Social security numbers at risk in possible university data breach

The social security numbers of employees have potentially been exposed by a suspected data breach at Metropolitan State University in St. Paul.

KSTP reports that the U.S Secret Service is investigating the possible breach in mid-December in which someone gained unauthorized access to a university server that contained personal information of faculty, staff and students.

While the university has confirmed there was no financial data or credit card information on the accessed servers, but did admit that employee social security numbers were listed on several databases.

"While our investigation may take several weeks to establish the nature and scope of the likely breach, out of an abundance of caution and with the goal of full transparency, we have communicated to our faculty, staff and students to make them aware of what we do know about this situation," said Devinder Malhotra, PhD, Interim President, told KSTP.

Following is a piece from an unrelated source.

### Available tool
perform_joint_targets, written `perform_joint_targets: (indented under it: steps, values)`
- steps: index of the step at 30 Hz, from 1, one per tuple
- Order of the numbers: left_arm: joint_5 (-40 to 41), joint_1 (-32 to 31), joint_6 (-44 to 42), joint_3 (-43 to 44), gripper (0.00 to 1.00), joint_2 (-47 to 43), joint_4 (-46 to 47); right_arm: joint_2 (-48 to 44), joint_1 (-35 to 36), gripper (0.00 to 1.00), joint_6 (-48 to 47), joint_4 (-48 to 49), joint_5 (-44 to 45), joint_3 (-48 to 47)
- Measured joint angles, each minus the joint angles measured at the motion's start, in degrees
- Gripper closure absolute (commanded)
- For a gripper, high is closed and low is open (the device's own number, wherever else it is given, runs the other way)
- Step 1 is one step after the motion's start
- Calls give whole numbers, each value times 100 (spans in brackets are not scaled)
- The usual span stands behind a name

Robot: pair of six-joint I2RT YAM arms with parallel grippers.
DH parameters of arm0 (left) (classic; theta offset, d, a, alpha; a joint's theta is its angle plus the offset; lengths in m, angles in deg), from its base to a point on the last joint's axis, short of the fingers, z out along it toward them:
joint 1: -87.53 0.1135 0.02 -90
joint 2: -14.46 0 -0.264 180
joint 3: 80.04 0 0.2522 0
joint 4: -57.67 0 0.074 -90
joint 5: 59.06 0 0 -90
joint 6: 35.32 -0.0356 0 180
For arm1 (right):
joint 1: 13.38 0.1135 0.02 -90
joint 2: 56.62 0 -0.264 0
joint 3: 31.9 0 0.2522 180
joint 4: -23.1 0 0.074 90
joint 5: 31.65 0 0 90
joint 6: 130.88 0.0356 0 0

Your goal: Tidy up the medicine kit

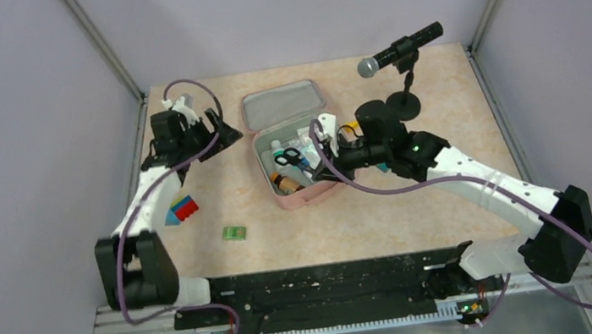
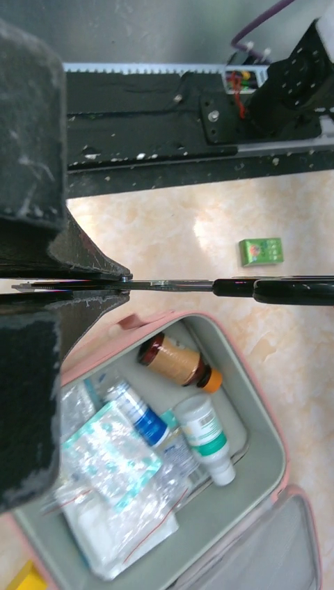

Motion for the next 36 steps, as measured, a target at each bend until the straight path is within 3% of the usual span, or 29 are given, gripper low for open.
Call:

"As our investigation progresses, we will share the results, contact affected individuals, and confirm if data were compromised."

In a Q&A page on its website, the university has said it learned about the suspected breach on Jan. 2, when information about the hack was posted on a blog site, and at this stage still does not know how many people are affected.

Even though it has said no financial data was on the accessed servers, it has advised people associated with the university monitor their accounts for any unusual activity.

In response, the university has tightened up its security procedures and is moving its website to a new server.

If the breach is confirmed, the university would become the latest in a growing line of Minnesota organizations to fall victim to data hackers, which includes the major data breach of Minneapolis-based Target, which affected 110 million shoppers.